La trajectoire suivie par le groupe semble des plus classiques, une démo auto-produite en 2010 puis un contrat décroché chez le label italien WormHoleDeath avec à la clé une production de Christian Donaldson, responsable des derniers Cryptosy et un enregistrement aux RealSound Studios de Parme. Cependant l'artwork nous refroidit déjà quelque peu dans nos impressions, les couleurs sont assez mal choisies et le rendu général est surtout bien brouillon.

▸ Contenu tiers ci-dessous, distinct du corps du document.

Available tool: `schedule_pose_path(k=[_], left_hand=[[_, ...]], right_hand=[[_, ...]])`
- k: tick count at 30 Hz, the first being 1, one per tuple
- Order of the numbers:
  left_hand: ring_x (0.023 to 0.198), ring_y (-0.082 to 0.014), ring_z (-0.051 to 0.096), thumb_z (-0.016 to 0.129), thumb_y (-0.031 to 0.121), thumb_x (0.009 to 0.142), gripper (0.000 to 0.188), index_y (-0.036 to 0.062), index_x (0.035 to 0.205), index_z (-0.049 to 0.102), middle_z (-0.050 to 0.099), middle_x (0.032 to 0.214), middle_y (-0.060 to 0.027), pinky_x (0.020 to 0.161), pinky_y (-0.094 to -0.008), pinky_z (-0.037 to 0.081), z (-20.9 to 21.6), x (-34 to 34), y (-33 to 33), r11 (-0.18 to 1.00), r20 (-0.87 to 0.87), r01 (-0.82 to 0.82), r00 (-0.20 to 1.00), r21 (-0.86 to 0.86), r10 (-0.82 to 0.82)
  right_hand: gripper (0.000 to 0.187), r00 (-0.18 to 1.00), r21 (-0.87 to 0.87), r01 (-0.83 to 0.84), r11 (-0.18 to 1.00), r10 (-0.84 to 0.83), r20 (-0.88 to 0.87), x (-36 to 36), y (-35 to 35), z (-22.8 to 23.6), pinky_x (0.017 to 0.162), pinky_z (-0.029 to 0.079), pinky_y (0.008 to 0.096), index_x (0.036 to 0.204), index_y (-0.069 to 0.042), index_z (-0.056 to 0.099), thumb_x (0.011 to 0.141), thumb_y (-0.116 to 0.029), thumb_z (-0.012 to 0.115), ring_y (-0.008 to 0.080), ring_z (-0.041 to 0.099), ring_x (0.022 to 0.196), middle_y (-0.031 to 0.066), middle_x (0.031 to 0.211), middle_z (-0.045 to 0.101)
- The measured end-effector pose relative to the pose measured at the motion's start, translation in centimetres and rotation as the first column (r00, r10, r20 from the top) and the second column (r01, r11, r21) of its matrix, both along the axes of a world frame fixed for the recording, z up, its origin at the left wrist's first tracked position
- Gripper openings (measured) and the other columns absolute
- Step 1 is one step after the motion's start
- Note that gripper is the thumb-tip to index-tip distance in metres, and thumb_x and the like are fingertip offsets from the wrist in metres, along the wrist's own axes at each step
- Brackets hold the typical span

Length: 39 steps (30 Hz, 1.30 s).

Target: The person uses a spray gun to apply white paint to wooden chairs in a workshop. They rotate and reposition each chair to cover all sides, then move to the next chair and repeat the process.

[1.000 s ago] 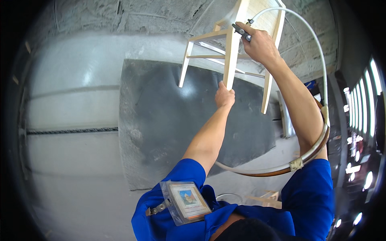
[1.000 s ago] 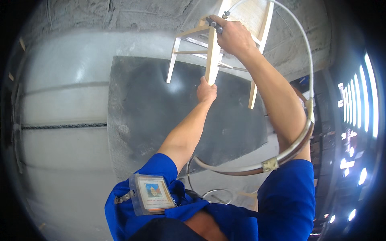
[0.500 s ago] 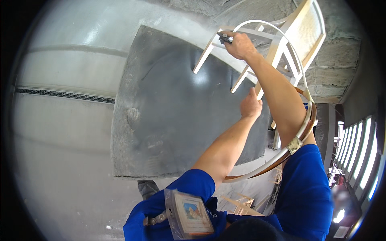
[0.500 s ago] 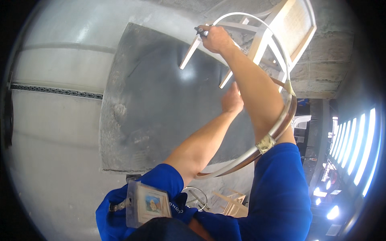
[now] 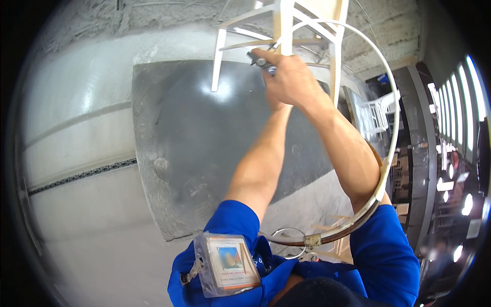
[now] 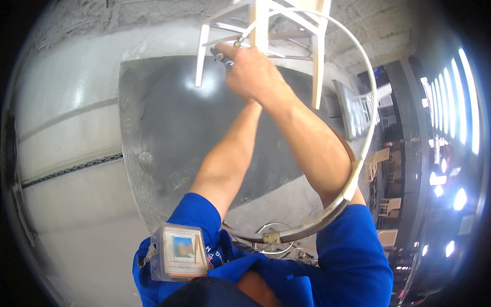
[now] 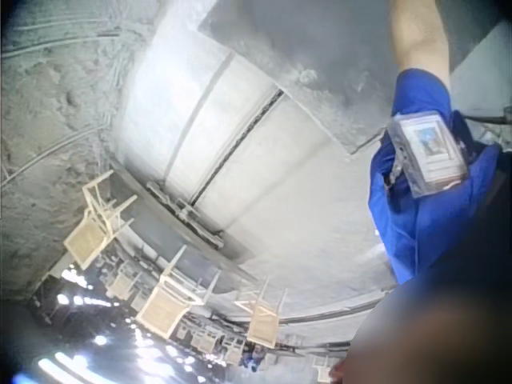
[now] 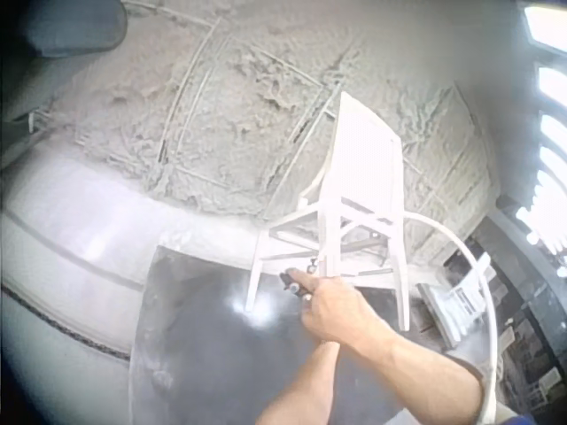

Si le combo est hollandais, il semble cependant avoir pour principale influence le death mélo scandinave et suédois en particulier.
Curse Of
The Forgotten cherche souvent à construire ses morceaux sur un riff mélodique qui sert de motif de base (voir "Electric
Disaster" ou "
Snake" par exemple). Cependant ces riffs sont assez classiques et ne dénotent pas d'une grande inspiration.
Côté vocal on alterne entre growl bien guttural et scream. Toutefois, si le vocaliste Marijn Fuhler prend souvent des accents à la Peter Tagtgren chez
Hypocrisy, la maîtrise du suédois ne se ressent pas vraiment côté hollandais. En effet, le growl est assez bon mais le scream semble vraiment manquer de "justesse" donnant des rendus assez désagréables (sur "
Snake" notamment).
Au milieu d'une majorité de morceaux honnêtes sans être véritablement marquants, quelques bonnes idées cependant. Le mélancolique "A Living Lie" (dont l'ambiance tranche un peu avec le reste de l'album), le bon mid-tempo "Erasing
Piece By
Piece" tout en lourdeur (rappelant le
Hypocrisy des derniers albums) ou encore le surpuissant "77". Ce dernier titre devrait être l'image même de ce vers quoi doit se tourner le groupe. Un morceau synonyme d'efficacité sur son refrain entraînant, tout en growl.
On a par ailleurs l'impression que niveau production, on n'a pas vraiment su sur quel pied danser, entre son old-school et orientation moderne tandis que la batterie sonne un peu trop synthétique par moments. Bref un premier album mi-figue mi-raisin pour nos jeunes hollandais mais le potentiel est là. Il va seulement falloir travailler pour se libérer de ses influences et proposer quelque chose de plus personnel et accrocheur.